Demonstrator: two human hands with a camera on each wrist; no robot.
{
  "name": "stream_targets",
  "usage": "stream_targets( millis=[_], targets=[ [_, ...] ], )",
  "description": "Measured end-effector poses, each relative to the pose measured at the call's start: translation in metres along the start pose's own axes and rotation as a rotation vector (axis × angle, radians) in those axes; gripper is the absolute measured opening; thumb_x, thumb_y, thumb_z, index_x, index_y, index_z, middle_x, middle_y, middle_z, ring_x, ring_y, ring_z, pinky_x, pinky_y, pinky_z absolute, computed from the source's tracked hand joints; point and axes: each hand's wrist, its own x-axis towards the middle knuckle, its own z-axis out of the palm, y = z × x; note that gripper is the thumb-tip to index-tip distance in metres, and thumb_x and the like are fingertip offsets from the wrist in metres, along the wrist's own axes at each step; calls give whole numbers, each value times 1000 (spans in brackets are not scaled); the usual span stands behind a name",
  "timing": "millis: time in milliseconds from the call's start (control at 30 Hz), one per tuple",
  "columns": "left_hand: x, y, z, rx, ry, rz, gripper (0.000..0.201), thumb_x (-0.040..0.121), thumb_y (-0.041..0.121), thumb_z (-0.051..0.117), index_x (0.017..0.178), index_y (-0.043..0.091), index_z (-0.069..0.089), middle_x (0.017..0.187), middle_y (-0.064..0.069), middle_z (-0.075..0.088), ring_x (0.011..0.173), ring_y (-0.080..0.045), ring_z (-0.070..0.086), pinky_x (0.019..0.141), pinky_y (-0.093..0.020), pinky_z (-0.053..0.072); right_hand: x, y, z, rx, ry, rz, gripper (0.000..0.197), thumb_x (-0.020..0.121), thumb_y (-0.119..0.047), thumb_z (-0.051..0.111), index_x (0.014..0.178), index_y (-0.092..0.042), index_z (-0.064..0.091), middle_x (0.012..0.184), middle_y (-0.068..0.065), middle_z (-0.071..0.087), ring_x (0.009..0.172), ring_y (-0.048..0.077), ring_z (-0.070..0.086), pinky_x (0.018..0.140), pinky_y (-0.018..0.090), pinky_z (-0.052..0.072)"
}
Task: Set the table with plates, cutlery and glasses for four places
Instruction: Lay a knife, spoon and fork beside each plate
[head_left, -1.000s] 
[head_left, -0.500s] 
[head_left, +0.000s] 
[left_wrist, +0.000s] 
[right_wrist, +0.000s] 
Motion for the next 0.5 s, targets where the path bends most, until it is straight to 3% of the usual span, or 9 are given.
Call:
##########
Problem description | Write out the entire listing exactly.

Response box |
Demonstrator: two human hands with a camera on each wrist; no robot.
{
  "name": "stream_targets",
  "usage": "stream_targets( millis=[_], targets=[ [_, ...] ], )",
  "description": "Measured end-effector poses, each relative to the pose measured at the call's start: translation in metres along the start pose's own axes and rotation as a rotation vector (axis × angle, radians) in those axes; gripper is the absolute measured opening; thumb_x, thumb_y, thumb_z, index_x, index_y, index_z, middle_x, middle_y, middle_z, ring_x, ring_y, ring_z, pinky_x, pinky_y, pinky_z absolute, computed from the source's tracked hand joints; point and axes: each hand's wrist, its own x-axis towards the middle knuckle, its own z-axis out of the palm, y = z × x; note that gripper is the thumb-tip to index-tip distance in metres, and thumb_x and the like are fingertip offsets from the wrist in metres, along the wrist's own axes at each step; calls give whole numbers, each value times 1000 (spans in brackets are not scaled); the usual span stands behind a name",
  "timing": "millis: time in milliseconds from the call's start (control at 30 Hz), one per tuple",
  "columns": "left_hand: x, y, z, rx, ry, rz, gripper (0.000..0.201), thumb_x (-0.040..0.121), thumb_y (-0.041..0.121), thumb_z (-0.051..0.117), index_x (0.017..0.178), index_y (-0.043..0.091), index_z (-0.069..0.089), middle_x (0.017..0.187), middle_y (-0.064..0.069), middle_z (-0.075..0.088), ring_x (0.011..0.173), ring_y (-0.080..0.045), ring_z (-0.070..0.086), pinky_x (0.019..0.141), pinky_y (-0.093..0.020), pinky_z (-0.053..0.072); right_hand: x, y, z, rx, ry, rz, gripper (0.000..0.197), thumb_x (-0.020..0.121), thumb_y (-0.119..0.047), thumb_z (-0.051..0.111), index_x (0.014..0.178), index_y (-0.092..0.042), index_z (-0.064..0.091), middle_x (0.012..0.184), middle_y (-0.068..0.065), middle_z (-0.071..0.087), ring_x (0.009..0.172), ring_y (-0.048..0.077), ring_z (-0.070..0.086), pinky_x (0.018..0.140), pinky_y (-0.018..0.090), pinky_z (-0.052..0.072)"
}
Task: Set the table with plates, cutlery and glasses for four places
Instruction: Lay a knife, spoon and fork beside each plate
[head_left, -1.000s] 
[head_left, -0.500s] 
[head_left, +0.000s] 
[left_wrist, +0.000s] 
[right_wrist, +0.000s] 
Motion for the next 0.5 s, targets where the path bends most, until it is straight to 3% of the usual span, or 9 are given.
Call:

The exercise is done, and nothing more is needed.